The key inputs resulted in creating alternative water-related livelihoods for the native community, which was successful in addressing unemployment, insurgency, mining, migration, reducing poverty, enhancing gender mainstream and enhanced socio-economic-environmental indicators of the state.

The key inputs towards the implementation of the environment-plus initiative blending Integrated Water Resources Management (IWRM), water-energy-food nexus and EbA for management of natural resources in Meghalaya in a holistic manner has helped in creating a ‘Brand Meghalaya’.

EbA brought into practice in Meghalaya by IWF has enabled the local communities to garner multiple benefits accruing from the restoration of man-made wetlands, forest conservation and sustainable forest management that have helped in carbon sequestration, improved water quality, reducing risks from natural hazards, biodiversity conservation, improvement in alternative livelihoods and poverty alleviation.

Besides, it has also helped in realizing specific Sustainable Development Goals (SDGs), specifically of improved livelihoods in terms of SDG-1, increased water, energy and food security in terms of SDGs 2, 6, 7, enhanced climate change resilience in terms of SDG13 and augmented biodiversity conservation and eco-services in terms of SDG-13 and 15.

In Meghalaya, sacred groves are proving to be a shining example of traditional forest management. These traditional cultural practices serve as water catchments. Water conservation is perhaps the most well-documented ecological service provided by sacred groves. Tribes in Meghalaya used bamboo drip irrigation to bring water to seasonal crops and successfully prevented wastage and increased crop yield with less water.

Strategies of appropriate sanitation have made Mawlynnong in Meghalaya the ‘cleanest village in Asia’. EbA has met success in Meghalaya and in neighbouring countries such as Bangladesh, Nepal and Bhutan, which adopted it in their national policies.

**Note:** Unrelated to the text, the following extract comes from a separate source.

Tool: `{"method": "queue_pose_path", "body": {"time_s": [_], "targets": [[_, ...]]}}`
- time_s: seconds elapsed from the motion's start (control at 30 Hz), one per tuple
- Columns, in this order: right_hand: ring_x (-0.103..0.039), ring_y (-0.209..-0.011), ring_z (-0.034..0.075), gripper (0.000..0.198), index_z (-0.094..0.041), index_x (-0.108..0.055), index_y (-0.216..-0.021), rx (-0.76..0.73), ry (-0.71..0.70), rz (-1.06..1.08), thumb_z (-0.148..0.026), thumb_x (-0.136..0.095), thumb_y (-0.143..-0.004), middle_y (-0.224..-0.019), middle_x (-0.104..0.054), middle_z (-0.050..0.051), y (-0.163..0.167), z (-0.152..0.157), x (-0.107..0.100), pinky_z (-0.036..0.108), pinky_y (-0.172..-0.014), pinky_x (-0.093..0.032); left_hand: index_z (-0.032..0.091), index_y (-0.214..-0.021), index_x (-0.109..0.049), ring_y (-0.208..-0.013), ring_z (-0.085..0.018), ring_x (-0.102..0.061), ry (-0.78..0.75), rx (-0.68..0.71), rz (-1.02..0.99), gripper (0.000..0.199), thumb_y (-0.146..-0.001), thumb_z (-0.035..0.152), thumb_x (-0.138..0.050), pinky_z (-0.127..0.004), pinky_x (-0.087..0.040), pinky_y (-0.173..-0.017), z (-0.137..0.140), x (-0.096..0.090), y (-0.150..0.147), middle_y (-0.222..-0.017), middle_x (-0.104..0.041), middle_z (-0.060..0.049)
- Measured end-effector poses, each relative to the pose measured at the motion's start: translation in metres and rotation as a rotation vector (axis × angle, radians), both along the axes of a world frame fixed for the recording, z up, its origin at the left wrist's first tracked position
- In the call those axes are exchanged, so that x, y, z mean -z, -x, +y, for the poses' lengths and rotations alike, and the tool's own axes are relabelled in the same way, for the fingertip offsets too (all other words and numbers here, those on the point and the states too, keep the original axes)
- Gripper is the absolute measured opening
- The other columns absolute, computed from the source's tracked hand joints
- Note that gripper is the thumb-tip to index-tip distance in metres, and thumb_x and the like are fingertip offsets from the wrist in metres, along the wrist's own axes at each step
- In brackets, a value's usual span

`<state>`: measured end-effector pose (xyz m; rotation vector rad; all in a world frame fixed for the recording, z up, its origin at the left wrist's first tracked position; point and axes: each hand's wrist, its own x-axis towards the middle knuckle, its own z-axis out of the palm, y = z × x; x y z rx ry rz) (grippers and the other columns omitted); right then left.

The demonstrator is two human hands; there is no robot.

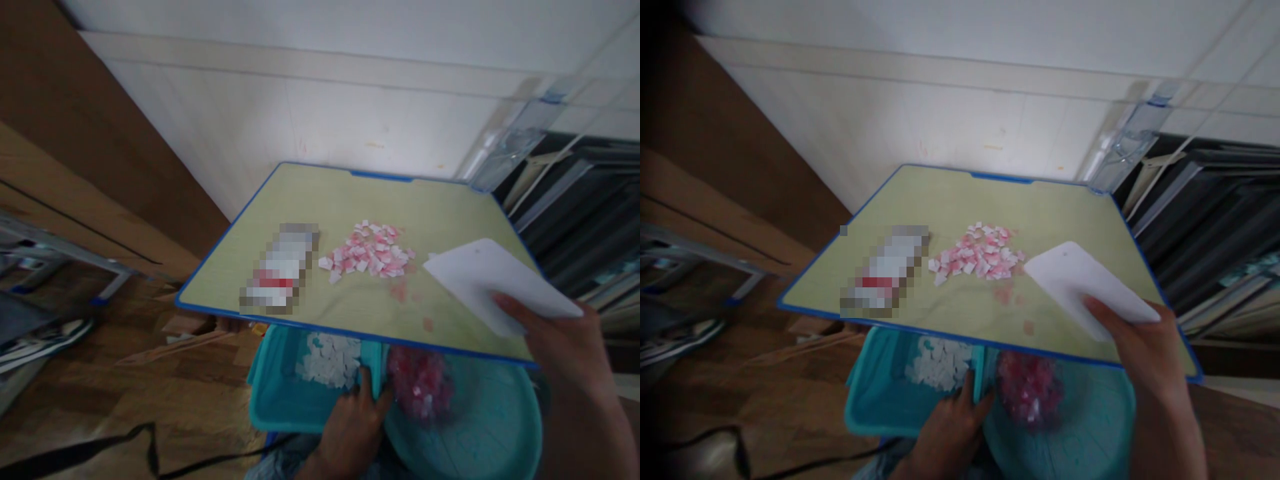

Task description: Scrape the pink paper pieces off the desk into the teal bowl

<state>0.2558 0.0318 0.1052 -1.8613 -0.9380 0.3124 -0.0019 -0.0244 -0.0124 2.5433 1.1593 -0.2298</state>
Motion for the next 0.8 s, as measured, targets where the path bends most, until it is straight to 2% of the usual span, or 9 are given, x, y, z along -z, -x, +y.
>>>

Transversality approach is customized in another northeastern state of Sikkim and the under-developed aspirational states of India.

Stumbling blocks

Restoration efforts are likely to fail if the sources of degradation persist. Therefore, it is essential to identify the causes of degradation and eliminate or remediate ongoing stresses wherever possible.

 There was a limitation in terms of environmental financing, institutional convergence, lack of integration of horizontal and vertical development sectors. The state prospered with the double-digit economy but to bring visible impact at the grassroots due to lack of effective awareness & regular capacity-building efforts, it took nearly ten years for the model to succeed.

Since EbA addresses the crucial links between climate change, biodiversity and sustainable resource management, it is imperative that effective mitigation and adaptation strategies needed focus on ecosystem restoration as part of an explicit response to climate change.

 

Dr Arvind Kumar, an environmentalist is the President of India Water Foundation. As a member of World Water Council’s Taskforce on Transversality, he presents key strategies for water security, mainstreaming of water-related agendas and shares practices in various policy initiatives of World Water Council.